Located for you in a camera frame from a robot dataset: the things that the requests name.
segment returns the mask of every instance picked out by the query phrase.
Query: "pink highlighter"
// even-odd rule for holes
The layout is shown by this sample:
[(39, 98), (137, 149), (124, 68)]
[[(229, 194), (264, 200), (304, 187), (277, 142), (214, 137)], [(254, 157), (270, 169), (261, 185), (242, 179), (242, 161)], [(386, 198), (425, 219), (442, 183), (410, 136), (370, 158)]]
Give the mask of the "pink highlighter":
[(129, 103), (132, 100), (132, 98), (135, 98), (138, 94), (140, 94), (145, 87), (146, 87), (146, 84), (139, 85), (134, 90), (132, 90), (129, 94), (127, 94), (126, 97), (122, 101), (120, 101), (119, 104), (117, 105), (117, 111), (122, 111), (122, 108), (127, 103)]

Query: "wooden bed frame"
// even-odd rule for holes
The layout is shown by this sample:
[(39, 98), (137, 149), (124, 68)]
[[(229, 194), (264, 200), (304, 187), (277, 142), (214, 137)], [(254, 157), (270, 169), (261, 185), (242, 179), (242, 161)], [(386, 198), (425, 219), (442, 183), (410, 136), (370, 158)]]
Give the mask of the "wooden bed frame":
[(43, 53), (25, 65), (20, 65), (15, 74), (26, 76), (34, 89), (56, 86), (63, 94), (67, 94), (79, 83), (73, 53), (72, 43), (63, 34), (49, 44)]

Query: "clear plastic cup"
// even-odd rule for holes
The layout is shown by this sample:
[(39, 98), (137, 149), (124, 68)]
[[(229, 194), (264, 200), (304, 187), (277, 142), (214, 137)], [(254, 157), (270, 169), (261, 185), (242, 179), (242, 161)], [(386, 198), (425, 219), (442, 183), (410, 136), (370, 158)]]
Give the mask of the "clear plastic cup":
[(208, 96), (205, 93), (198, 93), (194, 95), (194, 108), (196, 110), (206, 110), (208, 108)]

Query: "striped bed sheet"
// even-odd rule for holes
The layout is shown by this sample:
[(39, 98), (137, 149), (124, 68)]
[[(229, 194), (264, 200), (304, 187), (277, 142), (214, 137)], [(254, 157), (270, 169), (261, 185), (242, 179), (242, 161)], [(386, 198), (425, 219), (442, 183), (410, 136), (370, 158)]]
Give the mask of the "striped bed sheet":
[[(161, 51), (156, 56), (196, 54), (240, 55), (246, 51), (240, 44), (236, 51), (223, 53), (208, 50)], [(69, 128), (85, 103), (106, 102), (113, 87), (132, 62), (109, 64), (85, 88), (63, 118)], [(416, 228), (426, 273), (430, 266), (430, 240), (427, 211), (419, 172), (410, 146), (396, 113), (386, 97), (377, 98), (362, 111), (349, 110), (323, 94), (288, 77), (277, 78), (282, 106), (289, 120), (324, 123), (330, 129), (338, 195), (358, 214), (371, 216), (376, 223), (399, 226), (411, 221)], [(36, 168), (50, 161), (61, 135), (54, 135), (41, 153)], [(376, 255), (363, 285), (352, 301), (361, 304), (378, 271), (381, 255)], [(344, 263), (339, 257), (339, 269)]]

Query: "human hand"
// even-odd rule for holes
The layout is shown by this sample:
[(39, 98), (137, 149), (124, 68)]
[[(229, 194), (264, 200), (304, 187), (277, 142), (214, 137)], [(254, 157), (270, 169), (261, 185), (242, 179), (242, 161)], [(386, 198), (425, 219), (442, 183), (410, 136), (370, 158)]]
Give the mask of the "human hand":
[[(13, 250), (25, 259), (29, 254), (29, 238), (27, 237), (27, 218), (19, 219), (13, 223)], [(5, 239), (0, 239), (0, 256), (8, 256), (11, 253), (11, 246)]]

- YOUR ASSIGNMENT
Copy the data exactly. Leave nothing out.

- SOLUTION BELOW
Located for you in a camera frame from a robot dataset: the things that the requests name.
segment returns the mask of every instance picked out by the query phrase.
Query: "pink highlighter"
// even-odd rule for holes
The layout is shown by this sample:
[(39, 98), (137, 149), (124, 68)]
[[(229, 194), (264, 200), (304, 187), (277, 142), (214, 137)], [(254, 157), (270, 169), (261, 185), (242, 179), (242, 161)], [(386, 198), (425, 219), (442, 183), (410, 136), (370, 158)]]
Give the mask of the "pink highlighter":
[(129, 103), (132, 100), (132, 98), (135, 98), (138, 94), (140, 94), (145, 87), (146, 87), (146, 84), (139, 85), (134, 90), (132, 90), (129, 94), (127, 94), (126, 97), (122, 101), (120, 101), (119, 104), (117, 105), (117, 111), (122, 111), (122, 108), (127, 103)]

Query: "wooden bed frame"
// even-odd rule for holes
The layout is shown by this sample:
[(39, 98), (137, 149), (124, 68)]
[[(229, 194), (264, 200), (304, 187), (277, 142), (214, 137)], [(254, 157), (270, 169), (261, 185), (242, 179), (242, 161)], [(386, 198), (425, 219), (442, 183), (410, 136), (370, 158)]]
Give the mask of the "wooden bed frame":
[(43, 53), (25, 65), (20, 65), (15, 74), (26, 76), (34, 89), (56, 86), (63, 94), (67, 94), (79, 83), (73, 53), (72, 43), (63, 34), (49, 44)]

Query: "clear plastic cup"
// even-odd rule for holes
The layout is shown by this sample:
[(39, 98), (137, 149), (124, 68)]
[[(229, 194), (264, 200), (304, 187), (277, 142), (214, 137)], [(254, 157), (270, 169), (261, 185), (242, 179), (242, 161)], [(386, 198), (425, 219), (442, 183), (410, 136), (370, 158)]]
Give the mask of the "clear plastic cup":
[(208, 96), (205, 93), (198, 93), (194, 95), (194, 108), (196, 110), (206, 110), (208, 108)]

Query: "striped bed sheet"
// even-odd rule for holes
The layout is shown by this sample:
[(39, 98), (137, 149), (124, 68)]
[[(229, 194), (264, 200), (304, 187), (277, 142), (214, 137)], [(254, 157), (270, 169), (261, 185), (242, 179), (242, 161)], [(386, 198), (425, 219), (442, 183), (410, 136), (370, 158)]]
Give the mask of the "striped bed sheet":
[[(161, 51), (156, 56), (196, 54), (240, 55), (246, 51), (240, 44), (236, 51), (223, 53), (208, 50)], [(69, 128), (85, 103), (106, 102), (113, 87), (132, 62), (109, 64), (85, 88), (63, 118)], [(416, 228), (426, 273), (430, 266), (430, 240), (427, 211), (419, 172), (410, 146), (396, 113), (386, 97), (377, 98), (362, 111), (349, 110), (323, 94), (288, 77), (277, 78), (282, 106), (289, 120), (324, 123), (330, 129), (338, 195), (358, 214), (371, 216), (376, 223), (399, 226), (411, 221)], [(36, 168), (50, 161), (61, 135), (54, 135), (41, 153)], [(376, 255), (363, 285), (352, 301), (361, 304), (378, 271), (381, 255)], [(344, 263), (339, 257), (339, 269)]]

Query: "human hand"
// even-odd rule for holes
The layout is shown by this sample:
[(39, 98), (137, 149), (124, 68)]
[[(229, 194), (264, 200), (304, 187), (277, 142), (214, 137)], [(254, 157), (270, 169), (261, 185), (242, 179), (242, 161)], [(386, 198), (425, 219), (442, 183), (410, 136), (370, 158)]]
Give the mask of the "human hand":
[[(13, 250), (25, 259), (29, 254), (29, 238), (27, 237), (27, 218), (19, 219), (13, 223)], [(5, 239), (0, 239), (0, 256), (8, 256), (11, 253), (11, 246)]]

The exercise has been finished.